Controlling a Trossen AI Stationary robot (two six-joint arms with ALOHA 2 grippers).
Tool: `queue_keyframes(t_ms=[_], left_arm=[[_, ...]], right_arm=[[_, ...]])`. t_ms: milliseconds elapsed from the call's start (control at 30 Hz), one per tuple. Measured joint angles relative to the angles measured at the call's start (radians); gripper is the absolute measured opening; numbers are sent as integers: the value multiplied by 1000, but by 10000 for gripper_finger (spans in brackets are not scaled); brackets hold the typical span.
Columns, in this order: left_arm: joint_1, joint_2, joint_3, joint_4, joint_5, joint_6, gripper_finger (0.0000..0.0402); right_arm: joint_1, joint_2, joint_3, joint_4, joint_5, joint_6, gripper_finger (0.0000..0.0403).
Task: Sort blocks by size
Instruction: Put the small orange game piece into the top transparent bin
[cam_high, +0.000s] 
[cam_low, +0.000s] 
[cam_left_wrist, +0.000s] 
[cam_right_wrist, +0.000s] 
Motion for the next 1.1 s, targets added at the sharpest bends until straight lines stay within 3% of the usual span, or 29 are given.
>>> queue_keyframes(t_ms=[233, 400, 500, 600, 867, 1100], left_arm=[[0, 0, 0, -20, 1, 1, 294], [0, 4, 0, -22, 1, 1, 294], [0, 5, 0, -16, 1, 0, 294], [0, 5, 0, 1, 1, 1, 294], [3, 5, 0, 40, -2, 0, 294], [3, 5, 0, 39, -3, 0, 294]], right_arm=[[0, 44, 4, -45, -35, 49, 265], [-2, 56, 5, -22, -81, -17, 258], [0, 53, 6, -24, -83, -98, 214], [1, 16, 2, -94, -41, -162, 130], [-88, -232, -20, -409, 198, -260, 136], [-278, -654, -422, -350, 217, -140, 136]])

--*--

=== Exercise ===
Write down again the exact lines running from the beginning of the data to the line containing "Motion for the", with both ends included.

=== Result of this exercise ===
Controlling a Trossen AI Stationary robot (two six-joint arms with ALOHA 2 grippers).
Tool: `queue_keyframes(t_ms=[_], left_arm=[[_, ...]], right_arm=[[_, ...]])`. t_ms: milliseconds elapsed from the call's start (control at 30 Hz), one per tuple. Measured joint angles relative to the angles measured at the call's start (radians); gripper is the absolute measured opening; numbers are sent as integers: the value multiplied by 1000, but by 10000 for gripper_finger (spans in brackets are not scaled); brackets hold the typical span.
Columns, in this order: left_arm: joint_1, joint_2, joint_3, joint_4, joint_5, joint_6, gripper_finger (0.0000..0.0402); right_arm: joint_1, joint_2, joint_3, joint_4, joint_5, joint_6, gripper_finger (0.0000..0.0403).
Task: Sort blocks by size
Instruction: Put the small orange game piece into the top transparent bin
[cam_high, +0.000s] 
[cam_low, +0.000s] 
[cam_left_wrist, +0.000s] 
[cam_right_wrist, +0.000s] 
Motion for the next 1.1 s, targets added at the sharpest bends until straight lines stay within 3% of the usual span, or 29 are given.

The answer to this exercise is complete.